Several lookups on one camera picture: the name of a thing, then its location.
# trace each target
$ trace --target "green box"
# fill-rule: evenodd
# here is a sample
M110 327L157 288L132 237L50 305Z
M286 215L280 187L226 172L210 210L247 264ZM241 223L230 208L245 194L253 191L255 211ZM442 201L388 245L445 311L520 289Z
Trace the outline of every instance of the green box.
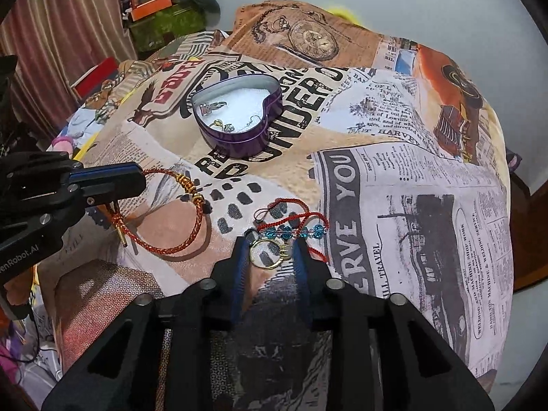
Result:
M156 51L182 35L205 30L206 17L194 5L175 4L130 23L138 52Z

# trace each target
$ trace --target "purple tin box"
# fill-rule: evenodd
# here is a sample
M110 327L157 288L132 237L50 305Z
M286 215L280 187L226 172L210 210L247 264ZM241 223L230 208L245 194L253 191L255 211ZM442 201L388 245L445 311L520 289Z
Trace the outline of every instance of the purple tin box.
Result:
M241 133L226 133L206 125L201 116L200 105L242 88L266 89L270 93L262 101L262 118L258 125ZM239 75L215 83L192 95L190 102L205 141L211 148L231 158L254 156L263 151L269 142L270 122L283 112L282 89L278 81L270 75L263 74Z

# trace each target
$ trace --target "orange box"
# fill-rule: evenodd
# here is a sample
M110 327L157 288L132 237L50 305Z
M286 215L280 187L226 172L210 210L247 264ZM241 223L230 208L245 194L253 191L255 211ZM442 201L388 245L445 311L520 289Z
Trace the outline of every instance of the orange box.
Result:
M132 20L137 21L140 18L161 11L162 9L168 8L169 6L172 6L171 0L150 0L133 9Z

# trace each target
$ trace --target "red braided bracelet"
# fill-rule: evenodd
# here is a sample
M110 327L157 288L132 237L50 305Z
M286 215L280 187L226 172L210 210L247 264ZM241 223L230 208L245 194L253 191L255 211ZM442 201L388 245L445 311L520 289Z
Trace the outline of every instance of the red braided bracelet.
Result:
M190 195L192 196L192 203L196 206L196 221L194 223L194 228L192 229L190 236L182 244L179 244L175 247L171 247L167 249L161 249L158 247L154 247L150 244L147 244L141 238L139 238L135 233L133 233L130 229L127 228L127 226L124 223L124 217L120 214L120 209L117 203L114 203L114 209L107 205L106 208L109 211L109 214L111 216L110 220L112 224L118 230L118 234L120 235L120 239L122 240L124 247L127 247L127 243L125 242L125 236L124 236L124 235L127 235L131 238L131 240L137 242L137 244L139 244L141 247L145 248L149 252L160 254L160 255L172 255L174 253L177 253L177 252L180 252L181 250L186 249L190 244L194 242L194 240L196 239L196 236L198 236L200 227L202 226L203 206L205 203L204 196L202 196L200 193L196 191L195 185L192 183L191 179L188 176L182 175L180 173L176 173L175 171L166 170L164 168L151 168L149 170L143 170L143 173L145 175L154 174L154 173L163 173L165 175L174 177L175 180L179 182L181 187L185 189L185 192L190 193Z

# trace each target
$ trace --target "newspaper print fabric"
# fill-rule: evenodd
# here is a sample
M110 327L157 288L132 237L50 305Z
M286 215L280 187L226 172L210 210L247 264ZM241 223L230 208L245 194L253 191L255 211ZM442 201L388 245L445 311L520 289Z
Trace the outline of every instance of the newspaper print fabric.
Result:
M222 40L224 40L224 36L219 30L183 35L156 51L146 60L152 64L161 64L163 61L171 59L189 60L193 57L202 57L210 48L218 46Z
M213 212L196 241L173 257L123 249L100 210L69 232L64 254L42 265L40 275L61 354L72 354L62 360L64 370L93 338L76 338L62 317L78 314L100 331L138 291L113 275L105 289L120 293L115 308L97 295L82 300L76 289L76 298L60 301L57 285L99 276L86 272L65 284L72 272L100 261L151 274L155 295L173 295L230 254L256 209L298 197L332 224L325 241L310 242L327 252L332 274L373 295L409 296L489 389L513 279L509 175L494 111L446 55L305 3L245 8L236 26L200 61L175 61L137 89L88 152L86 166L135 160L182 171ZM337 48L322 42L325 32ZM357 45L354 55L340 47L342 36ZM234 160L207 146L189 98L250 73L279 80L284 112L270 126L265 152ZM182 195L174 181L154 176L140 198L121 207L147 242L171 247L194 224L194 207ZM282 205L267 220L289 213L291 206ZM242 322L214 338L216 409L323 409L330 339L297 324L291 264L251 269L249 276Z

========

Give the exact lines, and only those, from the line containing "Trace the outline of every instance of the orange" through the line containing "Trace the outline of every instance of the newspaper" in the entries above.

Trace the outline of every instance of the orange box.
Result:
M132 20L137 21L140 18L161 11L162 9L168 8L169 6L172 6L171 0L150 0L133 9Z

# trace each target
$ trace --target "red braided bracelet"
# fill-rule: evenodd
# here is a sample
M110 327L157 288L132 237L50 305Z
M286 215L280 187L226 172L210 210L247 264ZM241 223L230 208L245 194L253 191L255 211ZM442 201L388 245L445 311L520 289Z
Trace the outline of every instance of the red braided bracelet.
Result:
M190 195L192 196L192 203L196 206L196 221L194 223L194 228L192 229L190 236L182 244L179 244L175 247L171 247L167 249L161 249L158 247L154 247L150 244L147 244L141 238L139 238L135 233L133 233L130 229L127 228L127 226L124 223L124 217L120 214L120 209L117 203L114 203L114 209L107 205L106 208L109 211L109 214L111 216L110 220L112 224L118 230L118 234L120 235L120 239L122 240L124 247L127 247L127 243L125 242L125 236L124 236L124 235L127 235L131 238L131 240L137 242L137 244L139 244L141 247L145 248L149 252L160 254L160 255L172 255L174 253L177 253L177 252L180 252L181 250L186 249L190 244L194 242L194 240L196 239L196 236L198 236L200 227L202 226L203 206L205 203L204 196L202 196L200 193L196 191L195 185L192 183L191 179L188 176L182 175L180 173L176 173L175 171L166 170L164 168L151 168L149 170L143 170L143 173L145 175L154 174L154 173L163 173L165 175L174 177L175 180L179 182L181 187L185 189L185 192L190 193Z

# trace each target
$ trace --target "newspaper print fabric"
# fill-rule: evenodd
# here is a sample
M110 327L157 288L132 237L50 305Z
M286 215L280 187L226 172L210 210L247 264ZM241 223L230 208L245 194L253 191L255 211ZM442 201L388 245L445 311L520 289Z
Trace the outline of every instance of the newspaper print fabric.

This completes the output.